(DATA SECTION):
################

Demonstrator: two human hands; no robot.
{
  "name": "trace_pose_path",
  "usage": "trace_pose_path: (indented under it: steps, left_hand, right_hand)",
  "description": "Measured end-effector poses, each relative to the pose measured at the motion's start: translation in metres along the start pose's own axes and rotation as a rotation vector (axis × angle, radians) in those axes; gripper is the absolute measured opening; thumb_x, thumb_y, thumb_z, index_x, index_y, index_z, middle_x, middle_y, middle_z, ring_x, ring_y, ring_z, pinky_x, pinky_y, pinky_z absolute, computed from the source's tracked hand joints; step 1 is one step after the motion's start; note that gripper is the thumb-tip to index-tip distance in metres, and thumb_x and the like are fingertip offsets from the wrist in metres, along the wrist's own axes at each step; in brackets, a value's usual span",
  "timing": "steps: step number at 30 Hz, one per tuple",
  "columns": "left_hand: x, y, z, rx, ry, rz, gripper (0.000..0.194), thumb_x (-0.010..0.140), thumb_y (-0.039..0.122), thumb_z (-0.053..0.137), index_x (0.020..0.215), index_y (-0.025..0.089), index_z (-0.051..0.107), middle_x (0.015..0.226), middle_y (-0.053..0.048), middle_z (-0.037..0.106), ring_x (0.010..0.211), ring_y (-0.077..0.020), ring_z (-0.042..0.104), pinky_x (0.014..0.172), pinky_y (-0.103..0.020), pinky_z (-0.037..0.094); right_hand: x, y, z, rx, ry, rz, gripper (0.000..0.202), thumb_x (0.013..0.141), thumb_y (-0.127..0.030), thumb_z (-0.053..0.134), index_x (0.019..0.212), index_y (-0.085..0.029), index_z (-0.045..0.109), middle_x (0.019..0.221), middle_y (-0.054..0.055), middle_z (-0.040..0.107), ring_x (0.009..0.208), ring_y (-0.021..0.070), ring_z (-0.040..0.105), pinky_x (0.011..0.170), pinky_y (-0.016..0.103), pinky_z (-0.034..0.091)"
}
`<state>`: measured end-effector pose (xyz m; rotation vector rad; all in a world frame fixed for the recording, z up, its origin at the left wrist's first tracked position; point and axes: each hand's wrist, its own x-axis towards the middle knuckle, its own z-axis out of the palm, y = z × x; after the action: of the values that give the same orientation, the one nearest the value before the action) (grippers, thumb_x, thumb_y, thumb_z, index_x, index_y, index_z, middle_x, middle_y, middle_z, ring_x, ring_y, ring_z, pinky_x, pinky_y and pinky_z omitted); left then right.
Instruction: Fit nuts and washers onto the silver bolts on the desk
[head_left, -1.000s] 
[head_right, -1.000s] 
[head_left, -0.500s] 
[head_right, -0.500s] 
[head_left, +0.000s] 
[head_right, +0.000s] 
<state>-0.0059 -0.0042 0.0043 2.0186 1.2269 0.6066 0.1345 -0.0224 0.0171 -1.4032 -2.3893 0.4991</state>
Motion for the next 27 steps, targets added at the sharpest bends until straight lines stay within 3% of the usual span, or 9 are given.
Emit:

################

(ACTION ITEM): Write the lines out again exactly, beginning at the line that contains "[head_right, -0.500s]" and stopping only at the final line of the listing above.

(SOLUTION TO THIS PROBLEM):
[head_right, -0.500s] 
[head_left, +0.000s] 
[head_right, +0.000s] 
<state>-0.0059 -0.0042 0.0043 2.0186 1.2269 0.6066 0.1345 -0.0224 0.0171 -1.4032 -2.3893 0.4991</state>
Motion for the next 27 steps, targets added at the sharpest bends until straight lines stay within 3% of the usual span, or 9 are given.
Emit:

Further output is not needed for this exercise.